Diet strongly affects human health, partly by modulating gut microbiome composition. We used diet inventories and 16S rDNA sequencing to characterize fecal samples from 98 individuals. Fecal communities clustered into enterotypes distinguished primarily by levels of Bacteroides and Prevotella. Enterotypes were strongly associated with long-term diets, particularly protein and animal fat (Bacteroides) versus carbohydrates (Prevotella).

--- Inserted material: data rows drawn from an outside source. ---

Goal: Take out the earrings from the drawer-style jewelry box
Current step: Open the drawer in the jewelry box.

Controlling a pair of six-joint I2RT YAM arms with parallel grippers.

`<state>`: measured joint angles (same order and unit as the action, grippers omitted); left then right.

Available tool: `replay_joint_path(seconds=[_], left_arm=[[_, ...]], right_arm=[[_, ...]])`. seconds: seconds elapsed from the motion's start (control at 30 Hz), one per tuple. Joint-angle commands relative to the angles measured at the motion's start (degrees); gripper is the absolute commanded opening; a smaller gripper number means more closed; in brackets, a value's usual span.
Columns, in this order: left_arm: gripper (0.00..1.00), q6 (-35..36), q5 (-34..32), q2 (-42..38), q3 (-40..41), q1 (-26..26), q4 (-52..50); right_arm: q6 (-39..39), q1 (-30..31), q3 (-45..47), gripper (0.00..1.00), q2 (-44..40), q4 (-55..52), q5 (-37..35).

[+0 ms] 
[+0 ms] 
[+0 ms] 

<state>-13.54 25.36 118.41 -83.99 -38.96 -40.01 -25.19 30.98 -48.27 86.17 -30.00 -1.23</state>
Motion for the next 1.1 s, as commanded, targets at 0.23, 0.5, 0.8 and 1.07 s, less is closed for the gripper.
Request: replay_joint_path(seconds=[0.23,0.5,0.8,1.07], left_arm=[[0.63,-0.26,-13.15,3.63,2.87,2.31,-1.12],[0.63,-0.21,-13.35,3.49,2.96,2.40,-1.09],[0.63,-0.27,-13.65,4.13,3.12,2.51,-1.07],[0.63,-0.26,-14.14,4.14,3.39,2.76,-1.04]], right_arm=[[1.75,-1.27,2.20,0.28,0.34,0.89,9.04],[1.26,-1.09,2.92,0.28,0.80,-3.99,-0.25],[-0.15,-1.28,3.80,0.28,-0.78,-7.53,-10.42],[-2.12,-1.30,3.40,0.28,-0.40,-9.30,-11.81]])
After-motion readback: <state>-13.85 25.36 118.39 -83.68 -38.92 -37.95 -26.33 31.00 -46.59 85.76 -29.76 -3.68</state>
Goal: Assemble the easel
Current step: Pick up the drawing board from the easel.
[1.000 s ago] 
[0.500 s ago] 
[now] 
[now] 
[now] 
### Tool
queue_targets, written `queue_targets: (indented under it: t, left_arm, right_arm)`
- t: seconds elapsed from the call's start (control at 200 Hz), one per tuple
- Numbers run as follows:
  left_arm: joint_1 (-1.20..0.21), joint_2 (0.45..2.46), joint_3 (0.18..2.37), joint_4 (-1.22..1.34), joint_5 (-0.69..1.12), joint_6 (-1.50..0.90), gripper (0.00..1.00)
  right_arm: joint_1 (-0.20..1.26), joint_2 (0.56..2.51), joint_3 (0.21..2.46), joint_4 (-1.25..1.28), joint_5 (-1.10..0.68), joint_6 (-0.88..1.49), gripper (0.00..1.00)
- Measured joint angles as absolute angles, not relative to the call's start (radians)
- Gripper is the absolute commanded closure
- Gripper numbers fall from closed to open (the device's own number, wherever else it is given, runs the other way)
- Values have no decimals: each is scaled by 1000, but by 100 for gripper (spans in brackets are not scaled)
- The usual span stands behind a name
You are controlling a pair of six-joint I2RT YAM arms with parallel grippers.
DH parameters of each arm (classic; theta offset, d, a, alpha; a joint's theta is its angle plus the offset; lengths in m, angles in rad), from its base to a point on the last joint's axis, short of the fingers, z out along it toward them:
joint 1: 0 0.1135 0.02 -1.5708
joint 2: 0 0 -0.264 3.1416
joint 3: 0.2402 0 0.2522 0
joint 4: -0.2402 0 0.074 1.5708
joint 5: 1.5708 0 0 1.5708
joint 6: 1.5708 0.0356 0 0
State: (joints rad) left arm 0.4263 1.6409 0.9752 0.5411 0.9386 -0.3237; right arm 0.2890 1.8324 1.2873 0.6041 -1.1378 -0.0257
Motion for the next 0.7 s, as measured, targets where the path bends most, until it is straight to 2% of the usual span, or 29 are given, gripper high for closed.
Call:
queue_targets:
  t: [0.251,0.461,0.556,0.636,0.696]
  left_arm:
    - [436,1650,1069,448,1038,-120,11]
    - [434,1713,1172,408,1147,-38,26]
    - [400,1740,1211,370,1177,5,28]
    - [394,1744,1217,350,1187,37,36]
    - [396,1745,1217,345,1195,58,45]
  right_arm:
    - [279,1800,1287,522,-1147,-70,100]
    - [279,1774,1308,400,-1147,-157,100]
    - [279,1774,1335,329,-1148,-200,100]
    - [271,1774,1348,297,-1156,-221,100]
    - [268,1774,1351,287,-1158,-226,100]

A controlled-feeding study of 10 subjects showed that microbiome composition changed detectably within 24 hours of initiating a high-fat/low-fiber or low-fat/high-fiber diet, but that enterotype identity remained stable during the 10-day study. Thus, alternative enterotype states are associated with long-term diet.

Figures

Fig. 1
Fig. 1
Correlation of diet and gut microbial taxa identified in the cross-sectional COMBO analysis. Columns correspond to bacterial taxa quantified using 16S rDNA tags; rows correspond to nutrients measured by dietary questionnaire. Red and blue denote positive and negative association, respectively. The intensity of the colors represents the degree of association between the taxa abundances and nutrients as measured by the Spearman's correlations. Bacterial phyla are summarized by the color code on the bottom; lower-level taxonomic assignments specified are in fig. S1. The dots indicate the associations that are significant at an FDR of 25%. The FFQ data were used for this comparison (both FFQ and Recall dietary data are shown together in fig. S1). Columns and rows are clustered by Euclidean distance, with rows separated by the predominant nutrient category.
Fig. 2
Fig. 2
Clustering of gut microbial taxa into entero-types is associated with long-term diet. (A) Clustering in the COMBO cross-sectional study using Jensen-Shannon distance. The left panel shows that the data are most naturally separated into two clusters by the PAM method. The x axis shows cluster number; the y axis shows silhouette width, a measure of cluster separation (12). The right panel shows the clustering on the first two principal components. (B) Proportions of bacterial taxa characteristic of each enterotype. Boxes represent the interquartile range (IQR) and the line inside represents the median. Whiskers denote the lowest and highest values within 1.5 × IQR. (C) The association of dietary components with each enterotype. The strength and direction of each association, as measured by the means of the standardized nutrient measurements, is shown by the color key at the lower right. Enterotype is shown at the right. Red indicates greater amounts, blue lesser amounts of each nutrient in each enterotype (complete lists of nutrients are in table S2). Columns were clustered by Euclidean distance.
Fig. 3
Fig. 3
Changes in bacterial communities during controlled feeding. Ten subjects were randomized to high-fat/low-fiber or low-fat/high-fiber diets, and microbiome composition was monitored longitudinally for 10 days by sequencing 16S rDNA gene tags (CAFE study). (A) Cluster diagram–based principal coordinates analysis using unweighted UniFrac. Colors indicate samples from each individual. (B) Day 1 samples are outliers compared to all other days, indicating change in the gut microbiome within 24 hours of initiating controlled feeding. In this analysis, weighted UniFrac distances between samples are compared within subjects in two groups. The first collection of distances compares the day 1 samples to days 2 to 10; the second group compares samples from all days to all others excluding day 1, indicating rapid change (P = 0.0003, 10,000 permutations). Error bars indicate 1 SD of the distances.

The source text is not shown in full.